Access to a market that they solely own, the definition of antitrust.
Except that you have artificially defined the market to be "applications on an iOS device" instead of "mobile applications".

By that definition Microsoft has a monopoly over XBox games, Tesla has a monopoly over their car apps, Sony has a monopoly over their DSLR apps etc, Salesforce has a monopoly over their marketplace apps etc.

Any antitrust action based on your definition would actually set a precedent that would unravel every single marketplace product.
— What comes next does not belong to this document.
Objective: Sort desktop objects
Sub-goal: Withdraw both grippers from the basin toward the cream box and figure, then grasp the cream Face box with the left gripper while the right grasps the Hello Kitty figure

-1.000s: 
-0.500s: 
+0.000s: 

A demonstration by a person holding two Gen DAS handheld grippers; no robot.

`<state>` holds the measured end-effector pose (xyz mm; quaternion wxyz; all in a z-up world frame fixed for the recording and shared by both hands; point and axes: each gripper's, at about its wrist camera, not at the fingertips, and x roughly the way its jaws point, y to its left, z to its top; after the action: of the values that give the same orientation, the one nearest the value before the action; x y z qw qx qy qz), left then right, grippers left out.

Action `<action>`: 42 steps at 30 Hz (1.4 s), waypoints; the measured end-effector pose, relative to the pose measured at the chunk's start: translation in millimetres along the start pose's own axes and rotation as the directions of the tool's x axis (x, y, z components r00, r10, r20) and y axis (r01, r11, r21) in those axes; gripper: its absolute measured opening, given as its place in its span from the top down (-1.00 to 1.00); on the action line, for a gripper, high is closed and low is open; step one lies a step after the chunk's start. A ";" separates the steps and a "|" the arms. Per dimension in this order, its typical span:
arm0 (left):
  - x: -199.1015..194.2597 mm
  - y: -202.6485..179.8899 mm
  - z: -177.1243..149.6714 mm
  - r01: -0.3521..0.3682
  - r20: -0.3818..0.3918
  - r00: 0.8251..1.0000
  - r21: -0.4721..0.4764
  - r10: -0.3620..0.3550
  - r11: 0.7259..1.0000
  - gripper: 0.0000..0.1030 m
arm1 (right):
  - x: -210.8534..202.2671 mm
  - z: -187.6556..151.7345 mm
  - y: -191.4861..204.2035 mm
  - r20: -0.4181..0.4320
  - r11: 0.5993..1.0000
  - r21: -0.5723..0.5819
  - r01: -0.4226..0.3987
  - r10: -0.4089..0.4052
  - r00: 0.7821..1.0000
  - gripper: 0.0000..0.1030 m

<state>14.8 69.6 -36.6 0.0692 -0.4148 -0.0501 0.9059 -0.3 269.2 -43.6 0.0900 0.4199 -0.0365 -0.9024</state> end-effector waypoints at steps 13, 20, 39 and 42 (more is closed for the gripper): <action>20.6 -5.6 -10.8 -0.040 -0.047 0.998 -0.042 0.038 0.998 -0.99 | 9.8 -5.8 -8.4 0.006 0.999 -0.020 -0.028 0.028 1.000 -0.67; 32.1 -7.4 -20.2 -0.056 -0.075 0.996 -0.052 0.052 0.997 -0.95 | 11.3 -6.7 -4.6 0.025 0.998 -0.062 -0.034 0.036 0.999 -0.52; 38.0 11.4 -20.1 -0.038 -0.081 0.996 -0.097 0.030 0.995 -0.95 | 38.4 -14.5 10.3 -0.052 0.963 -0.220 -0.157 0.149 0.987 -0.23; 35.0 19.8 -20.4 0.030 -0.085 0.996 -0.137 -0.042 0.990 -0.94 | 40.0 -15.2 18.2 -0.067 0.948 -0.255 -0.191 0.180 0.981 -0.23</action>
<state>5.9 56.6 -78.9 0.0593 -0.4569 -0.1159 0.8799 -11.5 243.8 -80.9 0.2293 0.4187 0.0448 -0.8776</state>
Hence pretty unrealistic.

https://en.wikipedia.org/wiki/United_States_v._Microsoft_Cor....

Literally this exact issue - MS was locking Windows to IE as a browser.

Windows had 90% market share then.
Yes, and between Android and iOS, Apple and Google have captured ~98% of global the smartphone market in 2018.

Apple accounts for roughly 47% US market share to Google's 52%. Apple's app store generated 33 billion of the total 57.4 billion in revenue in 2018, with Google taking the rest.

They both operate app stores in very similar models, and both of them clearly need attention.

Just because two competitors happen to be splitting the profits from abuse doesn't make it any less of an issue.

I wish them the best while operating a distribution and marketing channel. I think it should be entirely illegal for them to prevent other channels from being created and installed on their systems.

To be clear - this is the definition of cartel behavior. They both operate walled gardens precisely because they know it makes a 3rd party breaking into the market an astonishingly small possibility, and they have both carved out a marketing strategy in the US that mostly doesn't overlap.

This comment is all over the place.

So now it's gone from Apple being a monopoly to it actually being a duopoly that is impossible for third parties to compete in.

Even though there are plenty of app manufacturers with their own stores e.g. Samsung, Xiaomi, Huawei etc.

If it didn't provide any value, Hey wouldn't be so concerned with losing it.
Distribution is explicitly locked to the app store. That's not an honest argument.